Thomasomys lojapiuranus

Scientific classification
- Kingdom: Animalia
- Phylum: Chordata
- Class: Mammalia
- Order: Rodentia
- Family: Cricetidae
- Subfamily: Sigmodontinae
- Genus: Thomasomys
- Species: T. lojapiuranus
- Binomial name: Thomasomys lojapiuranus Pacheco & Ruelas, 2023

= Thomasomys lojapiuranus =

- Genus: Thomasomys
- Species: lojapiuranus
- Authority: Pacheco & Ruelas, 2023

Species of rodent

Thomasomys lojapiuranus is a species of rodent in the genus Thomasomys known from Peru and Ecuador. It consists of populations that were identified as Thomasomys cinereus until they were identified as a new species in 2023.
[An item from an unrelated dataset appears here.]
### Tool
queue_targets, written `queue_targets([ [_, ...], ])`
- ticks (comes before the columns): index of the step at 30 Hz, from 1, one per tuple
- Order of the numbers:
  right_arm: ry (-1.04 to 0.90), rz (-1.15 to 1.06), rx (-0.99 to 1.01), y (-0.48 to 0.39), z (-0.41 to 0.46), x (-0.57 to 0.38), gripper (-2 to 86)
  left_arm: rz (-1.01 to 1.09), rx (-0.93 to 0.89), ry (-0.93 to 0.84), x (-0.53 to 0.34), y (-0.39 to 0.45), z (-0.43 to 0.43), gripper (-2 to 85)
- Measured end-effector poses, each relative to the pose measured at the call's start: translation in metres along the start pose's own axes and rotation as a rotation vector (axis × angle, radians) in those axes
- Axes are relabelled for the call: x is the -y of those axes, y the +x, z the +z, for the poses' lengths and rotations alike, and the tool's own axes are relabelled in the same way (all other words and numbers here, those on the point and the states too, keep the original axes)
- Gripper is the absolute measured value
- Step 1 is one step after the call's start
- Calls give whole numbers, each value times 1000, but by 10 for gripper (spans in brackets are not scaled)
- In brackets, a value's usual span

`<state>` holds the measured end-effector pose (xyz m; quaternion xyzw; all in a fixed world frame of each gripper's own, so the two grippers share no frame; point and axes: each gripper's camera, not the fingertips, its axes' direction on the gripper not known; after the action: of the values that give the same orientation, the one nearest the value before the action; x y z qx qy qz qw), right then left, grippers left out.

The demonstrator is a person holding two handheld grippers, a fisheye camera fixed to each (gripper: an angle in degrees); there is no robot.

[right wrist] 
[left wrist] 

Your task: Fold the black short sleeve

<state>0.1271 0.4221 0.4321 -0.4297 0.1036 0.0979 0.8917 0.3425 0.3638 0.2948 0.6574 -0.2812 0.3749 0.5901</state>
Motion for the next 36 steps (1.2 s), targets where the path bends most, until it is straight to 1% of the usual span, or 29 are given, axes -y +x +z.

The species occurs in the Department of Piura in northern Peru and the adjacent Loja Province of southern Ecuador. The scientific name combines the names of these two administrative units. It occurs in montane forest at an altitude of up to 3481 m. The lowest elevation record is at 1198 m, but this record is suspect as it is unusually low for Thomasomys and in an unusual habitat. The lowest secure record is at 1737 m.

Characteristic traits include brownish fur on the back, gray or brown fur on the lower side, and long mystacial vibrissae. The tail is slightly longer than the head and body. The rostrum, the front part of the skull, is relatively broad compared to similar species.